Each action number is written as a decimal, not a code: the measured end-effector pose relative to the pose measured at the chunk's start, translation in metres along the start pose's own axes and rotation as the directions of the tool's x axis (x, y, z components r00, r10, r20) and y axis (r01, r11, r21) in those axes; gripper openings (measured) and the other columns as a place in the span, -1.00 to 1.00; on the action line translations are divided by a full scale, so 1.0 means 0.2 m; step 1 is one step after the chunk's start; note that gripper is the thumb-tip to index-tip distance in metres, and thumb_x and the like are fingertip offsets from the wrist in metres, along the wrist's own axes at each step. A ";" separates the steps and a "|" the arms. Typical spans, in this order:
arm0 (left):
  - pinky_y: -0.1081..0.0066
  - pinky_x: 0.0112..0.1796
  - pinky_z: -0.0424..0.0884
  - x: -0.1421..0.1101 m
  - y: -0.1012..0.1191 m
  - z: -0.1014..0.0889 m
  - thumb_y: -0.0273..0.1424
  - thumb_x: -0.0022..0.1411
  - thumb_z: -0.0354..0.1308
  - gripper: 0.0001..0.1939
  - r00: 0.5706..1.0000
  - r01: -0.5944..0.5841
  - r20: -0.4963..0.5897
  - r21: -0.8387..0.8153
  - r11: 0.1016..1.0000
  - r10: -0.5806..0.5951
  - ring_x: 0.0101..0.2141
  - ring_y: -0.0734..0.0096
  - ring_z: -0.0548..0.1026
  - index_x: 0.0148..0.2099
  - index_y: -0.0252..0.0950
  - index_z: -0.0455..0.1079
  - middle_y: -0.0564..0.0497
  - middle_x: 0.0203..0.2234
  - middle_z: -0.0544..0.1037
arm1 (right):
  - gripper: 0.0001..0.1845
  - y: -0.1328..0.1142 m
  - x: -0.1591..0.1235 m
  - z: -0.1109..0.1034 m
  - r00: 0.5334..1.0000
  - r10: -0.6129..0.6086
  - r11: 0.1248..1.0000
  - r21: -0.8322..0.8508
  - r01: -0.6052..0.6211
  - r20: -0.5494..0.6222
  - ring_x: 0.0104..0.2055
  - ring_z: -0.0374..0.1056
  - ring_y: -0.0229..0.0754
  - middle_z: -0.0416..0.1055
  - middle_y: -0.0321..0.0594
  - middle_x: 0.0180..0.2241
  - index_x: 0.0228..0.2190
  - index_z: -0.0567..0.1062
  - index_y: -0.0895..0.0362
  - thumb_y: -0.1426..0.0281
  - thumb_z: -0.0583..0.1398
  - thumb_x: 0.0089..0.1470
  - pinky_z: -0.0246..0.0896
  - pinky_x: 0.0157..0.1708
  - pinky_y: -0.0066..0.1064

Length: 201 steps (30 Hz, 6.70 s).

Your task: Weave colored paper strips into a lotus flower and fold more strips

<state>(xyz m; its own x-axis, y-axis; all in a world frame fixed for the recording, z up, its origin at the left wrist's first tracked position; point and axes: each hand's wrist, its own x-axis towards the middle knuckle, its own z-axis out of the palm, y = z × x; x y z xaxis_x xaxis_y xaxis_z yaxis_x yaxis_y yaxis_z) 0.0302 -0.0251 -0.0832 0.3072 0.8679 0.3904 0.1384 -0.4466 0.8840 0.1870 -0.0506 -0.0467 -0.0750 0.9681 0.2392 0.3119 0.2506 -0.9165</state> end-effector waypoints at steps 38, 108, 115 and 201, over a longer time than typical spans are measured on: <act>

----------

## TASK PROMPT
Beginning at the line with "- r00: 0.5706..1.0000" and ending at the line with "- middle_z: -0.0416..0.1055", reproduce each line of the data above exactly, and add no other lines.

## ANSWER TO THIS PROBLEM
  - r00: 0.5706..1.0000
  - r01: -0.5944..0.5841
  - r20: -0.4963..0.5897
  - r21: -0.8387..0.8153
  - r11: 0.1016..1.0000
  - r10: -0.5806..0.5951
  - ring_x: 0.0101..0.2141
  - ring_y: -0.0734..0.0096
  - ring_z: -0.0548..0.1026
  - index_x: 0.0148..0.2099
  - index_y: -0.0252..0.0950
  - index_z: -0.0455..0.1079
  - middle_y: -0.0564..0.0497
  - middle_x: 0.0203..0.2234
  - middle_z: -0.0544..0.1037
arm1 (right):
  - gripper: 0.0001..0.1845
  - y: -0.1328..0.1142 m
  - x: -0.1591..0.1235 m
  - z: -0.1109..0.1034 m
  - r00: 0.5334..1.0000
  - r10: -0.6129..0.6086
  - r11: 0.1248..1.0000
  - r21: -0.8322..0.8508
  - r01: -0.6052..0.6211
  - r20: -0.5494..0.6222
  - ring_x: 0.0104..0.2055
  - ring_z: -0.0374..0.1056
  - ring_y: -0.0229..0.0754
  - middle_z: -0.0416..0.1055

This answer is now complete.